What you have to do – Going through the data below, please show each line containing the string "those".
#### Exercise input ####
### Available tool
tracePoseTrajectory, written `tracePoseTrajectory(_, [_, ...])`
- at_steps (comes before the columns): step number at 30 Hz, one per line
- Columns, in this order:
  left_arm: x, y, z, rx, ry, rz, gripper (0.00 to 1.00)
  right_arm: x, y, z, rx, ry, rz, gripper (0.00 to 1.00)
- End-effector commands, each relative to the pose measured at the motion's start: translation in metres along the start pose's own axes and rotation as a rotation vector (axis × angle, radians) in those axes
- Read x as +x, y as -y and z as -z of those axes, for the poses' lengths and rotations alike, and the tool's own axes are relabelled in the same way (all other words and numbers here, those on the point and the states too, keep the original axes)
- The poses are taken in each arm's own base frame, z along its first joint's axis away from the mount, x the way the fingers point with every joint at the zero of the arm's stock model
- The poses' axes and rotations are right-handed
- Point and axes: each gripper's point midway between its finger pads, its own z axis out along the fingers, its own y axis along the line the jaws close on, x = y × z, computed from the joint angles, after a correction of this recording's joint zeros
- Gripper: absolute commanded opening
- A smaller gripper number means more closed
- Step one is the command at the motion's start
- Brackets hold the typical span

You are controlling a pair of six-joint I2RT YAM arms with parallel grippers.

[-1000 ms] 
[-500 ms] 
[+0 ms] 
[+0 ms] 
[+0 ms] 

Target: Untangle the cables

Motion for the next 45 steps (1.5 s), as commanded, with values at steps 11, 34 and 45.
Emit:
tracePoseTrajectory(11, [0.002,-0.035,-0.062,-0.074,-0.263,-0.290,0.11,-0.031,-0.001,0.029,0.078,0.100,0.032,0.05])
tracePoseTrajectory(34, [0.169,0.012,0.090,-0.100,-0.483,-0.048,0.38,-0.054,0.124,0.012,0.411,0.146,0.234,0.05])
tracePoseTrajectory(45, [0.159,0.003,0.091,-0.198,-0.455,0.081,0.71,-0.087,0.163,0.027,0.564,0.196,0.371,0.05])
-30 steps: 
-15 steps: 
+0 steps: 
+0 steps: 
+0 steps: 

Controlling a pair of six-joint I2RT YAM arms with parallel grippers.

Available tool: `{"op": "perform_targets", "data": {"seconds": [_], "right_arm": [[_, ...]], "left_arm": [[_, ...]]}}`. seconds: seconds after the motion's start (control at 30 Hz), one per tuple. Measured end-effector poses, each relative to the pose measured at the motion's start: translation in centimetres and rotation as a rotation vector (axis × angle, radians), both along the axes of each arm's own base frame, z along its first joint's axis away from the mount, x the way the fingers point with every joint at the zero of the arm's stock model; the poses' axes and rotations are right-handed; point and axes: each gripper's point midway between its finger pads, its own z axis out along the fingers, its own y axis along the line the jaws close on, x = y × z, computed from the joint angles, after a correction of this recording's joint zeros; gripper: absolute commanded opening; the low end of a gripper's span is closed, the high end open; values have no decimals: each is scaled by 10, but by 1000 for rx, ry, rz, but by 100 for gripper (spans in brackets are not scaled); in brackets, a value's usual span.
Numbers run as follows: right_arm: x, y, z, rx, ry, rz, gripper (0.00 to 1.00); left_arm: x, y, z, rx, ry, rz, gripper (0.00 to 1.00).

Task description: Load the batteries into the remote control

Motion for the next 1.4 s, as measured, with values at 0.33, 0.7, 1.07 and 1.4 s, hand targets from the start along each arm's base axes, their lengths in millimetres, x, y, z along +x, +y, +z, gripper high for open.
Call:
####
Result –
- End-effector commands, each relative to the pose measured at the motion's start: translation in metres along the start pose's own axes and rotation as a rotation vector (axis × angle, radians) in those axes
- Read x as +x, y as -y and z as -z of those axes, for the poses' lengths and rotations alike, and the tool's own axes are relabelled in the same way (all other words and numbers here, those on the point and the states too, keep the original axes)

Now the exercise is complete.